The purpose of this study was to examine the possible link between oxidative stress and dementia in Egyptian older women and its effect on dementia severity and types.
Methods
In our study, we tried to investigate the possible role of oxidative stress in the occurrence of dementia among Egyptian elderly women. So, a case–control study was conducted. Participants were recruited from older women who attended geriatrics clinics or were admitted to Ain Shams University Hospitals in Cairo, Egypt. The research was carried out between May and November of 2021. A total of 80 elderly ladies were recruited for the study. They were separated into two groups: a case group of 40 dementia patients and a control group of 40 cognitively intact participants. Age and educational level were matched in both groups. Patients with severe/critical medical illness, uncontrolled hypothyroidism, autoimmune disorders, sepsis, severely disrupted liver/kidney/lung function, delirium, psychiatric illness such as schizophrenia, an acute stroke, brain tumors, and positive smoking status were excluded.

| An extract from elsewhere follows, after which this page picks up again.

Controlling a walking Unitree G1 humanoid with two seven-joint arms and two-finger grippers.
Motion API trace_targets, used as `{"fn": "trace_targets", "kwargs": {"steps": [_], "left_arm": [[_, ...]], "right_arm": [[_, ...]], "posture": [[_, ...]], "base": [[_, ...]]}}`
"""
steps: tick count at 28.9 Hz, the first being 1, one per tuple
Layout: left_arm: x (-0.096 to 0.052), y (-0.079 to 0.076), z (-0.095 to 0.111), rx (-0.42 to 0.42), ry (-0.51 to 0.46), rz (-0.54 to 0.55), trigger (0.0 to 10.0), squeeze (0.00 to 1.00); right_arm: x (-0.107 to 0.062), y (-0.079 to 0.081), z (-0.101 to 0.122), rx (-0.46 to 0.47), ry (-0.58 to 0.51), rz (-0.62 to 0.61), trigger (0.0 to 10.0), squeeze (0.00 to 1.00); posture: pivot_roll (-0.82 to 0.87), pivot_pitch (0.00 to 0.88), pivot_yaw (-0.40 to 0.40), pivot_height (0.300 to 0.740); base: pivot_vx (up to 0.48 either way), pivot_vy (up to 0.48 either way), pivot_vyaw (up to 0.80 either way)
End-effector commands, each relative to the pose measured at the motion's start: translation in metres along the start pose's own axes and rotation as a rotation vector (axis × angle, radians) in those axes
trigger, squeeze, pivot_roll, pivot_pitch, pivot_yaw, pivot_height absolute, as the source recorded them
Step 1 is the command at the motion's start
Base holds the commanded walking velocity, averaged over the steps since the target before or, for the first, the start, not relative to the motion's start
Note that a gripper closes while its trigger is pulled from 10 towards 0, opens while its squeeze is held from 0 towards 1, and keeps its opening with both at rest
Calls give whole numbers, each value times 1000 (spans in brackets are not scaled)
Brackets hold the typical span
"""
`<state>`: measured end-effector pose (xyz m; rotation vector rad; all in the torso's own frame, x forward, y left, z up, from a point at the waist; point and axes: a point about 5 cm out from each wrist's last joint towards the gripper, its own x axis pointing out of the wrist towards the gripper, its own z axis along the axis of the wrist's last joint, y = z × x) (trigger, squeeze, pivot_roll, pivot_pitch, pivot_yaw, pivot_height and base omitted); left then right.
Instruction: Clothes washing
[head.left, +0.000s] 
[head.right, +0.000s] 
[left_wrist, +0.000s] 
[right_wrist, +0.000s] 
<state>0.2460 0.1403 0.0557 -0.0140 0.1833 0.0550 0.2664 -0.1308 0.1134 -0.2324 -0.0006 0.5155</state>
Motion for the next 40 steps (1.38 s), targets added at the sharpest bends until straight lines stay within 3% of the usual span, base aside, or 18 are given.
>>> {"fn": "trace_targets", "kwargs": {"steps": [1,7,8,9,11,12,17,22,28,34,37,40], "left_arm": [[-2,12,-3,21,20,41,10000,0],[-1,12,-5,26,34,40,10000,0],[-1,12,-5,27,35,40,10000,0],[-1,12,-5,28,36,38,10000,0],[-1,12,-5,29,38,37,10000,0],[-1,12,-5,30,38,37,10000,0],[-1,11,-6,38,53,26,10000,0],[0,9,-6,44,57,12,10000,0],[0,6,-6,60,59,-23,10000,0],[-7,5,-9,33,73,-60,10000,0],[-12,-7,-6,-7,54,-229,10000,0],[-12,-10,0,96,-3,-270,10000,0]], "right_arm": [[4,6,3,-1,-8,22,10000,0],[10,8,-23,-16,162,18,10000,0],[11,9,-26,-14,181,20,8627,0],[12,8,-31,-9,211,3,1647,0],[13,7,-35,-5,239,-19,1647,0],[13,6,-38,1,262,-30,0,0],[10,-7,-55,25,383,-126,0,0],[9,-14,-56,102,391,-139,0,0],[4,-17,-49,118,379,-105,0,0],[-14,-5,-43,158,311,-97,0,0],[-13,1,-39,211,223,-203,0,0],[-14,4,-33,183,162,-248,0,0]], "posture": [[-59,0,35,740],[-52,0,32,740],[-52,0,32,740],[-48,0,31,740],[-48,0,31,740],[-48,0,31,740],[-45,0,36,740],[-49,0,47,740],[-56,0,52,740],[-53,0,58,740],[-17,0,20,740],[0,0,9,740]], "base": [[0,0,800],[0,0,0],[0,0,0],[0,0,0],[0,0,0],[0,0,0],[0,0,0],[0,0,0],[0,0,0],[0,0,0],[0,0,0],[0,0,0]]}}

Cognitive function assessment: screening was initially performed using the Arabic version [18] of the Mini Mental State Examination (MMSE) [19], with a cutoff score of 26 out of 30 to diagnose dementia. It is also used to classify dementia phases as mild, moderate, or severe. The ranges for mild dementia were 21–25, 11–20 for moderate dementia, and 0–10 for severe dementia. The scores were also corrected for age and education. Dementia was diagnosed using the Diagnostic and Statistical Manual of Mental Disorders, Fifth Edition (DSM-V) criteria [20, 21]. Depression screening: In the control group, PHQ-2 (patient health questionnaire-2) [22] was used to screen for depression, whereas the Cornell scale [23] was used for the demented patients.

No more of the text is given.